Sebbene entrambi gli schieramenti avessero perso un intero fianco, il Guiscardo poteva contare ancora sulla propria cavalleria pesante, rimasta fuori dal campo come riserva. I cavalieri, lanciati contro Alessio e il centro del suo esercito, seminarono un terrore tale da indurre i mercenari turchi e bogomili alla diserzione. Lo stesso imperatore, sprovvisto di forze sufficienti, si diede alla fuga, inseguito prima da Amico, che riuscì a sconfiggere, poi dalle lance normanne. Anna Comnena racconta che solo l'intervento divino poté salvargli la vita - scusandosi in seguito coi lettori per aver dedicato così tanto spazio alle sofferenze del padre.

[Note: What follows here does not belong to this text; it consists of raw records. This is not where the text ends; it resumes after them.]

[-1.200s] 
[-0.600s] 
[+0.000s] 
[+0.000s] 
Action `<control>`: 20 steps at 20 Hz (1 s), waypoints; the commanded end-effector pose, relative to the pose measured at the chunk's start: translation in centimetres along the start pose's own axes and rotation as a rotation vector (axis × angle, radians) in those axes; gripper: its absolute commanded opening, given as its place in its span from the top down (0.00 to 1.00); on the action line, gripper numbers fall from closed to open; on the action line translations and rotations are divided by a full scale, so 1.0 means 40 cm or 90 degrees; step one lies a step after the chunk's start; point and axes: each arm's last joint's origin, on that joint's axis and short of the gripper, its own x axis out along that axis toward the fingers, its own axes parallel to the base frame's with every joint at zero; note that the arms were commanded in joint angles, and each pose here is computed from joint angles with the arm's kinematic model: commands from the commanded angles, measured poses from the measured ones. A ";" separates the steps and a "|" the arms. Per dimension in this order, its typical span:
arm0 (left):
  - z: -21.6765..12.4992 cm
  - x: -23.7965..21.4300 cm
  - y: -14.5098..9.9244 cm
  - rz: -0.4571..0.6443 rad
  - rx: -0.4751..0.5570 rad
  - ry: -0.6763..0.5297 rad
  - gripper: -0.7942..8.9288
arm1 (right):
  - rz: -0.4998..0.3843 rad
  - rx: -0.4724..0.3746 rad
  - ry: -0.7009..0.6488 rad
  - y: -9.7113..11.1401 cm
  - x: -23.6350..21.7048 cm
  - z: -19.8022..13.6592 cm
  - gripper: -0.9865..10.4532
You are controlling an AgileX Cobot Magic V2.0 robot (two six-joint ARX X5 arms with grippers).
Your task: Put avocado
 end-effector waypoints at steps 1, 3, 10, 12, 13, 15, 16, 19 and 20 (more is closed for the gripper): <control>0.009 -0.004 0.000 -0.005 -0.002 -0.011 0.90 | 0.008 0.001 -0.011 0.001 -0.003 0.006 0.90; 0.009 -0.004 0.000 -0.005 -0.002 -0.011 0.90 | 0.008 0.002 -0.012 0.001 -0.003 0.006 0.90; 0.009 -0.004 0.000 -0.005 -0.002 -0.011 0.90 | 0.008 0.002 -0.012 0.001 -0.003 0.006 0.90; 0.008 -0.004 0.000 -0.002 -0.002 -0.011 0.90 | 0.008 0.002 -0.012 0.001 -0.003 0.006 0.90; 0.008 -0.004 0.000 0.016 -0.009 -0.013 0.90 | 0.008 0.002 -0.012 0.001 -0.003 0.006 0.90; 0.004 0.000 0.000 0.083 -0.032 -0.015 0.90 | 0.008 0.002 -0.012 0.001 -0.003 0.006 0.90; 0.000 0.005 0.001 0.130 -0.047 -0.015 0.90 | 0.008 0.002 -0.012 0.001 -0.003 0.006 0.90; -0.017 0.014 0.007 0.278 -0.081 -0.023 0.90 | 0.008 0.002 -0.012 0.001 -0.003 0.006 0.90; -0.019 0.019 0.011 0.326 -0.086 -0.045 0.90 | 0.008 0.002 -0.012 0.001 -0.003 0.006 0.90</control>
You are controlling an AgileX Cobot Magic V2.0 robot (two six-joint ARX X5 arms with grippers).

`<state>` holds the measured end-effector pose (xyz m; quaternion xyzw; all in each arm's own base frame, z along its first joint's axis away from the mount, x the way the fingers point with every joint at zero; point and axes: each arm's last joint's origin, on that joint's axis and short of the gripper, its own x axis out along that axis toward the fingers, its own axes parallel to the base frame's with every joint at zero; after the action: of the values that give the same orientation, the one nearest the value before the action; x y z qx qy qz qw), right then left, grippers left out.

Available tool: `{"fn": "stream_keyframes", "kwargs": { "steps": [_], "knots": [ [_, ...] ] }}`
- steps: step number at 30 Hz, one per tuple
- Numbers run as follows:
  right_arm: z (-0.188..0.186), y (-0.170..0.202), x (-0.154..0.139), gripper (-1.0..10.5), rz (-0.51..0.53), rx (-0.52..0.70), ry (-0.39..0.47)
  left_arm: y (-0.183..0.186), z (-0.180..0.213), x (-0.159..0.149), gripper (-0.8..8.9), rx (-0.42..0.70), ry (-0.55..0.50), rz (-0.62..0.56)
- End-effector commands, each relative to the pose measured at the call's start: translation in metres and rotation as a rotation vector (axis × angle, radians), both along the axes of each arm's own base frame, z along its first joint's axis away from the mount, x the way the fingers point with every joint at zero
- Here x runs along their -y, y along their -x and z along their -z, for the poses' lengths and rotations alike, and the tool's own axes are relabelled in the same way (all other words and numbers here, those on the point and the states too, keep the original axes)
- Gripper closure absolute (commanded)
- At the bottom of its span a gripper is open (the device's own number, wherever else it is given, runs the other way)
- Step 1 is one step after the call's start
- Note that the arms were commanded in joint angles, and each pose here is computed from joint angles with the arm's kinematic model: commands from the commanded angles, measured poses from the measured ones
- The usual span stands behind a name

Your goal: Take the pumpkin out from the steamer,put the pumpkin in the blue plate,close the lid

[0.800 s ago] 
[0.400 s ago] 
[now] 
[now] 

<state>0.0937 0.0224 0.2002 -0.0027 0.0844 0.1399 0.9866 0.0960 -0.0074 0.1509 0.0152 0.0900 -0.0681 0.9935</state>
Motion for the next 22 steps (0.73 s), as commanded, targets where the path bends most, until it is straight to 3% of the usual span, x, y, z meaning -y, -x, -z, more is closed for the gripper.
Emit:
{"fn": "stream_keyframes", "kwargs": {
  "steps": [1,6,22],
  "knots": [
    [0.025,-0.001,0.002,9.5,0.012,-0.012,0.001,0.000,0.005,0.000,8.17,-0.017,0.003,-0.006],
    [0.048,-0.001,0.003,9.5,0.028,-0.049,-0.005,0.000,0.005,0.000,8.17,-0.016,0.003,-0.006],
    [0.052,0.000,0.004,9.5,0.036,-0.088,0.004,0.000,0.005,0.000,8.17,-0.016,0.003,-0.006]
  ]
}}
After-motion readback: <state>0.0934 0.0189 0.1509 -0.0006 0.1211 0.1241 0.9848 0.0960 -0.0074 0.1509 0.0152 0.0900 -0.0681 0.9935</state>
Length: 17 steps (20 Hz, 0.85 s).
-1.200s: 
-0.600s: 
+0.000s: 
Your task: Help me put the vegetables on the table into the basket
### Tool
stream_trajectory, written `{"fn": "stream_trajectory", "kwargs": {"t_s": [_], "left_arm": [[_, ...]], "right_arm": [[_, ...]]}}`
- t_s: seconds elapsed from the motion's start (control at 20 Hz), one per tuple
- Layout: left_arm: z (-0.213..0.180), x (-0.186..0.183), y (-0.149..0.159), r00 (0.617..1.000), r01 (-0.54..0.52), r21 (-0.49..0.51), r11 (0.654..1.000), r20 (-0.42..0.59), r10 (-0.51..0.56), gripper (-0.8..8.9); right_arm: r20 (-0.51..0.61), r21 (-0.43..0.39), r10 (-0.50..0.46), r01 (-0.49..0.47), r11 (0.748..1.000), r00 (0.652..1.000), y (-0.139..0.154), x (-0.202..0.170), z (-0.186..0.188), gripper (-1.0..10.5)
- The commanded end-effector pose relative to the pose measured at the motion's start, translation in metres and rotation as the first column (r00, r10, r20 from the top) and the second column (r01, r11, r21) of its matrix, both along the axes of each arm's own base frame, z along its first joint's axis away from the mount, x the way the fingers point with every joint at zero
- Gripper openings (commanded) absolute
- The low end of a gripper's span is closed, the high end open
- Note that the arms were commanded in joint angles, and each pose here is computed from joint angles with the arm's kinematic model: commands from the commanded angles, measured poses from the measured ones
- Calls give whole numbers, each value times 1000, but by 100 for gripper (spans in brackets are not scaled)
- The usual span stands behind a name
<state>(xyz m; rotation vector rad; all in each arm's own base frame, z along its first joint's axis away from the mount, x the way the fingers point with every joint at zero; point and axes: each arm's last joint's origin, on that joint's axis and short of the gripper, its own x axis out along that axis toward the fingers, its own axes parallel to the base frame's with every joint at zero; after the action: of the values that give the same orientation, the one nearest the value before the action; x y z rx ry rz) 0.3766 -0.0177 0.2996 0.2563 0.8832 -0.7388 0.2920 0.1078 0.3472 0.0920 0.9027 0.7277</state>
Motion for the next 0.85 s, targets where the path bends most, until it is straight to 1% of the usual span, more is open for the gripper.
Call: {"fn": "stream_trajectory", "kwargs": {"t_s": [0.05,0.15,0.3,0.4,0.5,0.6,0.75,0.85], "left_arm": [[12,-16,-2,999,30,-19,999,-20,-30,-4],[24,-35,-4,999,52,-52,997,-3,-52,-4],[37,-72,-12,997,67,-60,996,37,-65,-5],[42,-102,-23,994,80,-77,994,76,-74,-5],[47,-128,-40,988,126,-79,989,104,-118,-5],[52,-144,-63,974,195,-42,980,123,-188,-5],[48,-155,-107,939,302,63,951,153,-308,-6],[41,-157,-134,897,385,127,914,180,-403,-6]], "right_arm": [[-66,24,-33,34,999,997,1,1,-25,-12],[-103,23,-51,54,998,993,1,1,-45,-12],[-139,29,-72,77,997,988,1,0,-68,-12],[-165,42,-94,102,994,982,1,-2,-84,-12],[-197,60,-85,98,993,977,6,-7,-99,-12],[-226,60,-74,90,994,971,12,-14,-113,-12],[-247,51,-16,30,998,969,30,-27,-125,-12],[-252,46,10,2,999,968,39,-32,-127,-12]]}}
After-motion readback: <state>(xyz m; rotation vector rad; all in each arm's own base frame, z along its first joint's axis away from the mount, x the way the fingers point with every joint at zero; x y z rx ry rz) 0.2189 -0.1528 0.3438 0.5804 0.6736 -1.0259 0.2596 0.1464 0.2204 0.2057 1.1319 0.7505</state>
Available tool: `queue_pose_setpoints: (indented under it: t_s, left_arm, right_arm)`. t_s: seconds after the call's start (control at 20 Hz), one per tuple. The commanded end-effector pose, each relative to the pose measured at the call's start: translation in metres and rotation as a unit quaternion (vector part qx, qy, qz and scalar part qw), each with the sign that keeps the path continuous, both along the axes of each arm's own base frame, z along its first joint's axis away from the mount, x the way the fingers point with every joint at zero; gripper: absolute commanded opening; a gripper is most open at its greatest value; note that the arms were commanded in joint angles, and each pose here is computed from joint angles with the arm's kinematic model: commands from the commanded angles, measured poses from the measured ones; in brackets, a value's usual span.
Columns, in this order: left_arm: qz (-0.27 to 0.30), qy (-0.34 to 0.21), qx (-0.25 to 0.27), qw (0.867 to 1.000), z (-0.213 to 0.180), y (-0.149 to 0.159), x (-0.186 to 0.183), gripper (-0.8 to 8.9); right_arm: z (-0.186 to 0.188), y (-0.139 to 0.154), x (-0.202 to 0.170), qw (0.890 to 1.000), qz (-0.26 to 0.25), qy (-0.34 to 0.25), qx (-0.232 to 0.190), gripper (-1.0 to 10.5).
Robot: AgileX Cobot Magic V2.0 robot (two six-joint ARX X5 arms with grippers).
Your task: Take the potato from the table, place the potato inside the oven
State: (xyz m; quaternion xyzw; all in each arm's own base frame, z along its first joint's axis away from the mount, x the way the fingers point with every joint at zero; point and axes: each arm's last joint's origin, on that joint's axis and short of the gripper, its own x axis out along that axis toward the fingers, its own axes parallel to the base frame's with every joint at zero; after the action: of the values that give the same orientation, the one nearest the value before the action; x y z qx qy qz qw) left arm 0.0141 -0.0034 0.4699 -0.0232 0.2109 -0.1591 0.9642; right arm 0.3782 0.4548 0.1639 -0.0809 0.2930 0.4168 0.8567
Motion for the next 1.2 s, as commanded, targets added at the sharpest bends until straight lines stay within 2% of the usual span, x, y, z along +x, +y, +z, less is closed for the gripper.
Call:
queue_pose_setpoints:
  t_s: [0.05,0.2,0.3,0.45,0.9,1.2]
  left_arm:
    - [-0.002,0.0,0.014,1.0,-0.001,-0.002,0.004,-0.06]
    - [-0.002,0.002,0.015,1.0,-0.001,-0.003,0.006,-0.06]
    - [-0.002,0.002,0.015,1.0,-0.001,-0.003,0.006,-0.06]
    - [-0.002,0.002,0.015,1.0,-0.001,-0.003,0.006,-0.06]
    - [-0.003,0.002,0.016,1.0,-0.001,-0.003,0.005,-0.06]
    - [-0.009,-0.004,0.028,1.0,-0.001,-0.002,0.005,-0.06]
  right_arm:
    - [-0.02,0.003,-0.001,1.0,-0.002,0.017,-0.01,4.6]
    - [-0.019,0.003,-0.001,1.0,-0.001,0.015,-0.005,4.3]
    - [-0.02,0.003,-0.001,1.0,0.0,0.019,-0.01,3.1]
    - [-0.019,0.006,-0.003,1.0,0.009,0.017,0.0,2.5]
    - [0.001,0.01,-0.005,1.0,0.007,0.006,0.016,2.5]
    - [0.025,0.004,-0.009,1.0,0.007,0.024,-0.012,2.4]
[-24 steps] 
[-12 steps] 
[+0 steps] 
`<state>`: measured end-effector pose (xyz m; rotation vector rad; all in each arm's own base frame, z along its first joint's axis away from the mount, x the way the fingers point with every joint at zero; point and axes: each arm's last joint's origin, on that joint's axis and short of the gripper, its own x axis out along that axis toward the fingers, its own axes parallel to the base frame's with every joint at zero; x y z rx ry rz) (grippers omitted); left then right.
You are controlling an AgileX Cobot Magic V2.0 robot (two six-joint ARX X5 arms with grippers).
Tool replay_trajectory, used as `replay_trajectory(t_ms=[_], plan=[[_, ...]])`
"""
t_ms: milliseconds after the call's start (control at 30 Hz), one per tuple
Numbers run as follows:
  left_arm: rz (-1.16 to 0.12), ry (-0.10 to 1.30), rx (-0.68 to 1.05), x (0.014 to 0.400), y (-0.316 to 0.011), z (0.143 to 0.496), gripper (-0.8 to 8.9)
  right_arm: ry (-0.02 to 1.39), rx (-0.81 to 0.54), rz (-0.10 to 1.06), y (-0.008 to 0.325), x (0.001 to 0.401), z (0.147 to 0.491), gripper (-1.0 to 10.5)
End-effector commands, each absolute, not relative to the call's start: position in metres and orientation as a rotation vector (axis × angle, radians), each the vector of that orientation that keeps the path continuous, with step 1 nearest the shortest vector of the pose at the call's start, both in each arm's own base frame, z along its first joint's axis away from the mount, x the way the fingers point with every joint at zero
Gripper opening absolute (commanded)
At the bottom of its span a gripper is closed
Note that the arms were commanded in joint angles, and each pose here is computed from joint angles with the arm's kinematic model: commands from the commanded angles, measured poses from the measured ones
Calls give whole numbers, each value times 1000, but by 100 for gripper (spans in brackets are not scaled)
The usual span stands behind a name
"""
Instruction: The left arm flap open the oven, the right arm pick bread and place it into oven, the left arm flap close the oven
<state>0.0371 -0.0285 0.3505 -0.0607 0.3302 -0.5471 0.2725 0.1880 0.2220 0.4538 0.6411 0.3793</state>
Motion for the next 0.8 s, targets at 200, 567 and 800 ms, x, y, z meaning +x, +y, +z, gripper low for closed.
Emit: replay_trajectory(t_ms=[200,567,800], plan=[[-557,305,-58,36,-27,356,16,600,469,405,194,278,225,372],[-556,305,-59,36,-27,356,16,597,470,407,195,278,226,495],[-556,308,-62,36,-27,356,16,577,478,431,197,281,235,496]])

Alessio perse in battaglia circa cinquemila uomini, compreso Costantino, figlio dell'imperatore Costantino X, mentre i Normanni occuparono il suo campo e depredarono le sue ricchezze. Le perdite subite dall'esercito del Guiscardo ci sono ignote: all'epoca, essi si vantarono di aver perso solo trenta uomini, il che è ovviamente impossibile.

Esito

La battaglia di Durazzo costituì una pesante sconfitta per Alessio. Già con la battaglia di Manzikert del 1071 l'Impero aveva perso quella parte dell'Anatolia che rappresentava il cuore del dominio bizantino e ora anche i Balcani erano prossimi a cadere in mano straniera. Il Guiscardo dopo una prima sconfitta riconquistò Durazzo scacciando i Veneziani e nel giro di pochi mesi sottomise buona parte della Grecia settentrionale. Alessio prese accordi con l'imperatore Enrico IV al fine di attaccare i Normanni in Italia, ma mentre il Guiscardo rientrava in patria per scongiurare diplomaticamente questa evenienza, Alessio subì da Boemondo altre due sconfitte. Riuscì ad espellere i Normanni dai Balcani solo nel 1083.

Curiosità

Una precedente battaglia di Durazzo ebbe luogo nel 48 a.C.

Note

Bibliografia

  • Anna Comnena, Alessiade, Libro IV.
  • Pietro Luigi Garavelli, Durazzo , Anno Domini 1082 .[senza fonte]
  • John Haldon, The Byzantine Wars.
  • Warren Treadgold, History of the Byzantine State and Society.